Like most in my area, I have a multifuel stove as my primary heating source. I burn coal and wood, with coal as my primary heating fuel. There are some clear pangs of doubt though towards my use of coal. We've all been told how nasty it actually is, but it is a local product (from within our country) and not shipped/piped half way around the world. Should I be doing anything with my coal to reduce my carbon footprint?
I like the green building forum. There are a whole bunch of like minded individual's there, so I started the debate about the use of coal. My main debate points were: coal is sourced locally, I can see how much my I'm burning so I use very little, and I'm not a risk of another state/country turning off the supply for a bit of a larf.

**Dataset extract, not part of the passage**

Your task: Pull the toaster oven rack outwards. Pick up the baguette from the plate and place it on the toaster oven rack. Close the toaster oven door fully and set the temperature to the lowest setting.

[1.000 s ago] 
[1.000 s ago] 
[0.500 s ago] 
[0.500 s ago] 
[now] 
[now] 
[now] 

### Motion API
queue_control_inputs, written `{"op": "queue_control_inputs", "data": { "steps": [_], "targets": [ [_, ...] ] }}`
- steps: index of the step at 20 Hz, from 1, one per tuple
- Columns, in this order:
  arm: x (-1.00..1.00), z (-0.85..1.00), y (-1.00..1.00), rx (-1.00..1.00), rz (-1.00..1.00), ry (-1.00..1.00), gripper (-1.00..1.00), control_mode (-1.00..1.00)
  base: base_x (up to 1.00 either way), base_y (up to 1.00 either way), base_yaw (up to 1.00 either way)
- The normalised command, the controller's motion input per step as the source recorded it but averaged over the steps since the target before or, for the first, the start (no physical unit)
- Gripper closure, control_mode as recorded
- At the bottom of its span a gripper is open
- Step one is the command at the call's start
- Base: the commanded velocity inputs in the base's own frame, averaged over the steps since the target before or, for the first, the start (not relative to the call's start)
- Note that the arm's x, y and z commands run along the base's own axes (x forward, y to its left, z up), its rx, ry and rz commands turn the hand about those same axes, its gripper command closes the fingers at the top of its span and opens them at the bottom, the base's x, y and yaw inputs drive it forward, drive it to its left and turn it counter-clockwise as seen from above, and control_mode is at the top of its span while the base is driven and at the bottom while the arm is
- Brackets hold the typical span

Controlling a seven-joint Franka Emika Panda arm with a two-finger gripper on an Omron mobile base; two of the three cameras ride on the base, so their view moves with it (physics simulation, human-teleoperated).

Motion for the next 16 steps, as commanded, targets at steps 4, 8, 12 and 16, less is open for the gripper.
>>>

There is a great summary of co2 production from each fuel type on the stoves online web site. It shows that a mix of wood/coal produces less co2 that gas, oil or in fact just about any other type of fuel. I wonder why our local housing association bans the use of wood fuel? No actually I don't wonder, I'm sure it's because they might need to sweep the chimneys twice per year.
So the easiest mix for our multifuel stoves is to use a wood/coal mix, but the most environmentally friendly (well at least the one producing the least amount of 'new' CO2) is wood and wood chip products. I'm testing out some nice looking heat logs from Agrol. They are just big compressed sawdust blocks that seem to burn for several hours and give reasonable heat. The ones I have are not made locally, so there is a trade off, but they are made as a by product of the significant Scandinavian wood industry. I'll let you know how I get on with them.
In summary, to reduce your CO2 in your multifuel stove, the quickest and most effective option is to stop burning coal and burn only wood products. This can be expensive compared to coal, so worst case split the fuel mix to 50/50 coal and wood and ensure that your coal comes from this country and has not travelled half way around the world.